### RAW DATA

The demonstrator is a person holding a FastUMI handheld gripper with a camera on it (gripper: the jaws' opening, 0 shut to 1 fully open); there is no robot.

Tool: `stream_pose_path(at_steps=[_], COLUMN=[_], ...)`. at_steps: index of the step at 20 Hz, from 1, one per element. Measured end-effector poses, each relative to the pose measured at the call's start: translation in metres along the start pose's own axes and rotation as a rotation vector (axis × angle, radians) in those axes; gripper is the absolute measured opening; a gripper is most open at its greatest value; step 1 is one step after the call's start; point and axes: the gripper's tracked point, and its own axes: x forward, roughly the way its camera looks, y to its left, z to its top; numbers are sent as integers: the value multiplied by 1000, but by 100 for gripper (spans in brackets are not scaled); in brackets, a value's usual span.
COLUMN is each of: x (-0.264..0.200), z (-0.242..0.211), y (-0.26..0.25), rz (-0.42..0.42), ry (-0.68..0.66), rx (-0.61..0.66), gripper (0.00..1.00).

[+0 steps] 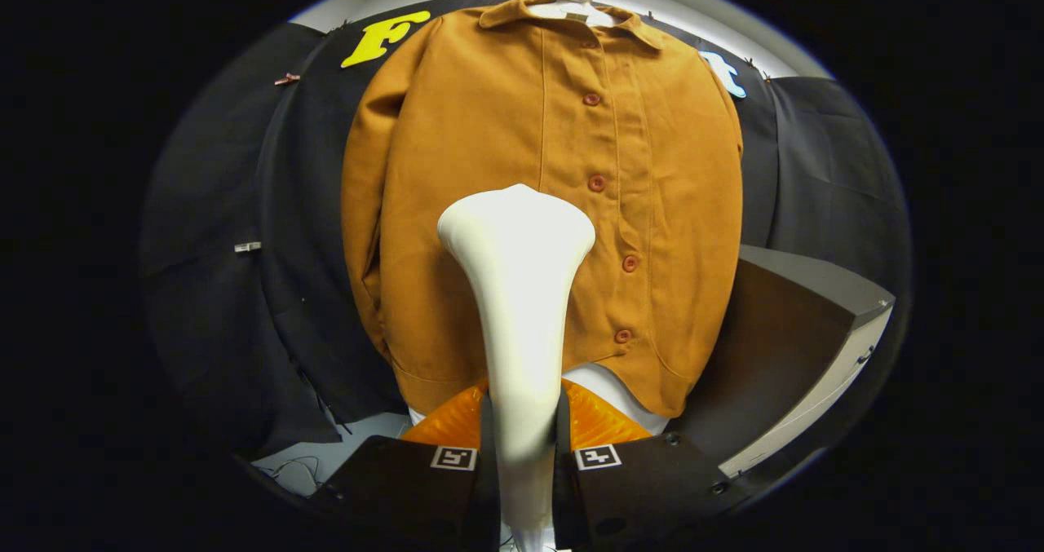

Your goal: Iron the clothes twice with a garment steamer, once on the left side and once on the right side.

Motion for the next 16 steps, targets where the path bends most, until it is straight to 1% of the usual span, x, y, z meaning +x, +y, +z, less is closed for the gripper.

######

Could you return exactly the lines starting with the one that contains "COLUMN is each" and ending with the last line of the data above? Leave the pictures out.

COLUMN is each of: x (-0.264..0.200), z (-0.242..0.211), y (-0.26..0.25), rz (-0.42..0.42), ry (-0.68..0.66), rx (-0.61..0.66), gripper (0.00..1.00).

[+0 steps] 

Your goal: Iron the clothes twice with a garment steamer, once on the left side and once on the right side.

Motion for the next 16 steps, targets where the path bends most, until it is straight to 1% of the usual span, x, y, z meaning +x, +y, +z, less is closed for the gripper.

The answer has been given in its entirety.